US Treasury Budget FY 2025–2026: Deficit Improvement Driven Primarily by Tariffs, but At this time the Treasury Budget is not able to return even 1 dollar of the extra revenue from custom duties, unless it resorts to a further increase in the Deficit by issuing Debt…
Fiscal Year: October 2025 – September 2026
Deficit Comparison: FY 25–26 vs.

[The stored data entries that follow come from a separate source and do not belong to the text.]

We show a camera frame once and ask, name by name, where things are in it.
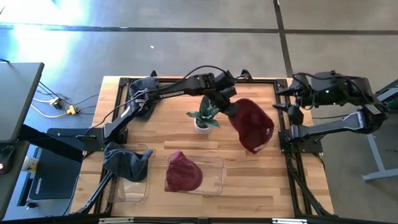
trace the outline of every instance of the dark red towel
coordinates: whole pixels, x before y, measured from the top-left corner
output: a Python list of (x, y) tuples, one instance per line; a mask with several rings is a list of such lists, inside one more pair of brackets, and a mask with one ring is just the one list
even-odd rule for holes
[(186, 158), (182, 151), (175, 151), (166, 170), (166, 192), (191, 191), (203, 180), (200, 168)]
[(239, 140), (243, 147), (253, 154), (259, 152), (272, 137), (274, 122), (257, 105), (249, 99), (235, 102), (239, 111), (229, 122), (239, 133)]

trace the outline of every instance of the white cable
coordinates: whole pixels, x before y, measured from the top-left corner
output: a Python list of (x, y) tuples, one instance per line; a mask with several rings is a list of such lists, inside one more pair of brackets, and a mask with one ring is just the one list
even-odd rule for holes
[(46, 118), (60, 118), (60, 117), (62, 117), (62, 116), (68, 115), (68, 114), (64, 113), (64, 114), (56, 115), (56, 116), (49, 116), (49, 115), (43, 114), (43, 112), (41, 112), (41, 111), (40, 111), (39, 109), (37, 109), (35, 106), (33, 106), (33, 105), (30, 105), (30, 106), (33, 107), (33, 109), (35, 109), (37, 112), (39, 112), (41, 115), (45, 116)]
[(33, 100), (42, 102), (42, 103), (51, 103), (51, 100), (39, 100), (39, 99), (35, 99), (35, 98), (33, 98)]

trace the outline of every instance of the wooden tabletop
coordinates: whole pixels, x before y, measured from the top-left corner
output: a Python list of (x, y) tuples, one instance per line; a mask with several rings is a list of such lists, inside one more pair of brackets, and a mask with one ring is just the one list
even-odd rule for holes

FY 24–25
October 2025 – January 2026 Deficit: $697 Billion
October 2024 – January 2025 Deficit: $839 Billion
The federal deficit improved by $142 billion, representing a
16.92% reduction compared with the same period of the previous fiscal year.
Where Did the Improvement Come From?
The key driver of this improvement was not structural spending reform, but
the sharp increase in customs and excise tax receipts.
Out of the $142 billion total improvement:
- $127 billion came from increased customs duties
- This represents 89.4% of the total deficit improvement
In practical terms, almost the entire fiscal improvement is directly linked
to higher tariff revenue.
Limited Industrial Impact So Far
At this stage, the increase in tariffs has primarily strengthened the Treasury’s
cash position rather than generating a visible acceleration in domestic
industrial production.
The expected reshoring or large-scale industrial revival has not yet materially
reflected in the data. Meanwhile, uncertainties remain regarding:
- The potential impact on PPI (Producer Price Index)
- The transmission into CPI (Consumer Price Index) in coming months
Inflationary effects may still emerge with a time lag, especially if import
substitution remains incomplete and domestic producers gain pricing power.
Two Strategic Considerations
1. The Nature of the Deficit Improvement
The improvement in the deficit is heavily influenced by tariff-related revenue
and cannot be interpreted as evidence of improved spending qualification or
structural fiscal discipline.
Without the increase in customs duties, the fiscal picture would look
significantly different.
2. The Institutional Dimension
The continuity of this improved fiscal position depends largely on the
confirmation of the tariff framework by the U.S. Supreme Court.
At present, the Treasury does not have the flexibility to return even one
dollar of additional customs revenue without either:
- Reducing spending elsewhere, or
- Increasing the deficit again through additional debt issuance
Resorting to new debt issuance to offset returned tariff revenues would
neutralize the improvement and reintroduce structural pressure on federal finances.
Conclusion
The FY 2025–2026 deficit reduction to date is real, measurable, and significant.
However, it is overwhelmingly driven by tariff income rather than
expenditure reform or broad-based economic acceleration.
The coming months will be critical in assessing:
- Whether tariff revenues remain stable
- Whether industrial production meaningfully responds
- How PPI and CPI evolve under the new trade structure
- How institutional decisions shape fiscal continuity
For now, the budget improvement reflects revenue mechanics more than
structural transformation — and the sustainability of this path depends
on both economic transmission effects and legal confirmation.